* Activity
In the records below, begin at the line containing "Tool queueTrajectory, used" and end at the line containing "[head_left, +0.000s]"; quote every line in that span exactly, including both boundary lines, and no others.

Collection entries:
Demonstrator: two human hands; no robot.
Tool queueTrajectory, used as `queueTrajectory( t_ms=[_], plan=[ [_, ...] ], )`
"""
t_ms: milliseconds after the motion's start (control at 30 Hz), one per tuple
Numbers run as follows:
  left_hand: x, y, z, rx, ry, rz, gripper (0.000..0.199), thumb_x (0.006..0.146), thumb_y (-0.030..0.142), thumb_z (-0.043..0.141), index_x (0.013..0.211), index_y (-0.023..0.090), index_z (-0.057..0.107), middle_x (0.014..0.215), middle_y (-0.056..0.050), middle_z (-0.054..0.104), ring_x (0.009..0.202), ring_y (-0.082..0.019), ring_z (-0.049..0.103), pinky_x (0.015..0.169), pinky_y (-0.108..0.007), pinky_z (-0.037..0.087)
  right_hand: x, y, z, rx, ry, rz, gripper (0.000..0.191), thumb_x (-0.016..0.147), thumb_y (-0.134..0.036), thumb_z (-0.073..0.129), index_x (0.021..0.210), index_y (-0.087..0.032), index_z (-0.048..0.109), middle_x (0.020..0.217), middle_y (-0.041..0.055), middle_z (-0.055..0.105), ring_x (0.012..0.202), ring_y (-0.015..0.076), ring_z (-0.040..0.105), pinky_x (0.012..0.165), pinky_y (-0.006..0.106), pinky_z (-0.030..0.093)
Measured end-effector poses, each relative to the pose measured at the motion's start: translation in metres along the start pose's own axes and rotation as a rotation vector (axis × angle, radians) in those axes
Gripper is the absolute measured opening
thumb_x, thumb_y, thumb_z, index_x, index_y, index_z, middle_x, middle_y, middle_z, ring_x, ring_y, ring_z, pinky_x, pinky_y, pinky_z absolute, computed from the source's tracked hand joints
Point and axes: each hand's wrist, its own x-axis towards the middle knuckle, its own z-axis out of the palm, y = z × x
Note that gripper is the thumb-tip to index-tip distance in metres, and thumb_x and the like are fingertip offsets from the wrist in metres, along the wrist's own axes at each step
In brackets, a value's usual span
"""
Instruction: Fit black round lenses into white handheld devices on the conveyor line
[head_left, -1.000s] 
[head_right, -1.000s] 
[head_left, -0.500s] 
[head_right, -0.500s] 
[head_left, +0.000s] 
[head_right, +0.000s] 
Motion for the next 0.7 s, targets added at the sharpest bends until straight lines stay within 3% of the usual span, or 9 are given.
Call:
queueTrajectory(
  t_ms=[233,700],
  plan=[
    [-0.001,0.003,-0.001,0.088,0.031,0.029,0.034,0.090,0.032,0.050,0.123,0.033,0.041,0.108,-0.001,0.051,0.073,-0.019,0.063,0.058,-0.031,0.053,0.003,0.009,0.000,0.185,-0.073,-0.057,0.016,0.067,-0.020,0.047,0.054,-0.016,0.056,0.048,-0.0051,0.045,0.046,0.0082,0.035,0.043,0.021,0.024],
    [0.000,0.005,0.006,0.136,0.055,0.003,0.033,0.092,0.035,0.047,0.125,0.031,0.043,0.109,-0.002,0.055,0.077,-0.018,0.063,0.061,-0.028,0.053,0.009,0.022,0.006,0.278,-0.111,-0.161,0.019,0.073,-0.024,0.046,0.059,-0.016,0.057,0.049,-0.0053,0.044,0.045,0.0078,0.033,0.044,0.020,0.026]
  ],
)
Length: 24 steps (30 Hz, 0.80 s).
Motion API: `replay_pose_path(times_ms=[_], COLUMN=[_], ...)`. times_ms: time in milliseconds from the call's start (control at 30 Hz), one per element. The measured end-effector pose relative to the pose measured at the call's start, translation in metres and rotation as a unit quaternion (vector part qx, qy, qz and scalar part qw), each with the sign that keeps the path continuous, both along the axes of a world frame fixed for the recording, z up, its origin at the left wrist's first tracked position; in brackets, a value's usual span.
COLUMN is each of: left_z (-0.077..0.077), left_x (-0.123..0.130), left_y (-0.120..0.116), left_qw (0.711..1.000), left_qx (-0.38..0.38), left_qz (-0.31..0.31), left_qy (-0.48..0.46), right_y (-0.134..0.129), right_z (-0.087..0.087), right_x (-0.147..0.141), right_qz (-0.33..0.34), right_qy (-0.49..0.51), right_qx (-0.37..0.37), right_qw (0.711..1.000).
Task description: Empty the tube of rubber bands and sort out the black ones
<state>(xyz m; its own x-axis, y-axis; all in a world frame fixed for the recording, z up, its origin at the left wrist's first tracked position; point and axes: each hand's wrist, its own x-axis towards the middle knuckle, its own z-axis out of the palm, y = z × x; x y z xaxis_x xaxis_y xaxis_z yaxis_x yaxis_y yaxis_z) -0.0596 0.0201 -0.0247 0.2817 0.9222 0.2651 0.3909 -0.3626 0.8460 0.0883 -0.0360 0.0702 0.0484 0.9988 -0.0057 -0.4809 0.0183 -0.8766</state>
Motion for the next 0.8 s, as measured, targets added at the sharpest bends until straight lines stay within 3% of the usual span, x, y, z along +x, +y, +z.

* Answer section
Tool queueTrajectory, used as `queueTrajectory( t_ms=[_], plan=[ [_, ...] ], )`
"""
t_ms: milliseconds after the motion's start (control at 30 Hz), one per tuple
Numbers run as follows:
  left_hand: x, y, z, rx, ry, rz, gripper (0.000..0.199), thumb_x (0.006..0.146), thumb_y (-0.030..0.142), thumb_z (-0.043..0.141), index_x (0.013..0.211), index_y (-0.023..0.090), index_z (-0.057..0.107), middle_x (0.014..0.215), middle_y (-0.056..0.050), middle_z (-0.054..0.104), ring_x (0.009..0.202), ring_y (-0.082..0.019), ring_z (-0.049..0.103), pinky_x (0.015..0.169), pinky_y (-0.108..0.007), pinky_z (-0.037..0.087)
  right_hand: x, y, z, rx, ry, rz, gripper (0.000..0.191), thumb_x (-0.016..0.147), thumb_y (-0.134..0.036), thumb_z (-0.073..0.129), index_x (0.021..0.210), index_y (-0.087..0.032), index_z (-0.048..0.109), middle_x (0.020..0.217), middle_y (-0.041..0.055), middle_z (-0.055..0.105), ring_x (0.012..0.202), ring_y (-0.015..0.076), ring_z (-0.040..0.105), pinky_x (0.012..0.165), pinky_y (-0.006..0.106), pinky_z (-0.030..0.093)
Measured end-effector poses, each relative to the pose measured at the motion's start: translation in metres along the start pose's own axes and rotation as a rotation vector (axis × angle, radians) in those axes
Gripper is the absolute measured opening
thumb_x, thumb_y, thumb_z, index_x, index_y, index_z, middle_x, middle_y, middle_z, ring_x, ring_y, ring_z, pinky_x, pinky_y, pinky_z absolute, computed from the source's tracked hand joints
Point and axes: each hand's wrist, its own x-axis towards the middle knuckle, its own z-axis out of the palm, y = z × x
Note that gripper is the thumb-tip to index-tip distance in metres, and thumb_x and the like are fingertip offsets from the wrist in metres, along the wrist's own axes at each step
In brackets, a value's usual span
"""
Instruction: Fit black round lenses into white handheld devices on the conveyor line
[head_left, -1.000s] 
[head_right, -1.000s] 
[head_left, -0.500s] 
[head_right, -0.500s] 
[head_left, +0.000s] 

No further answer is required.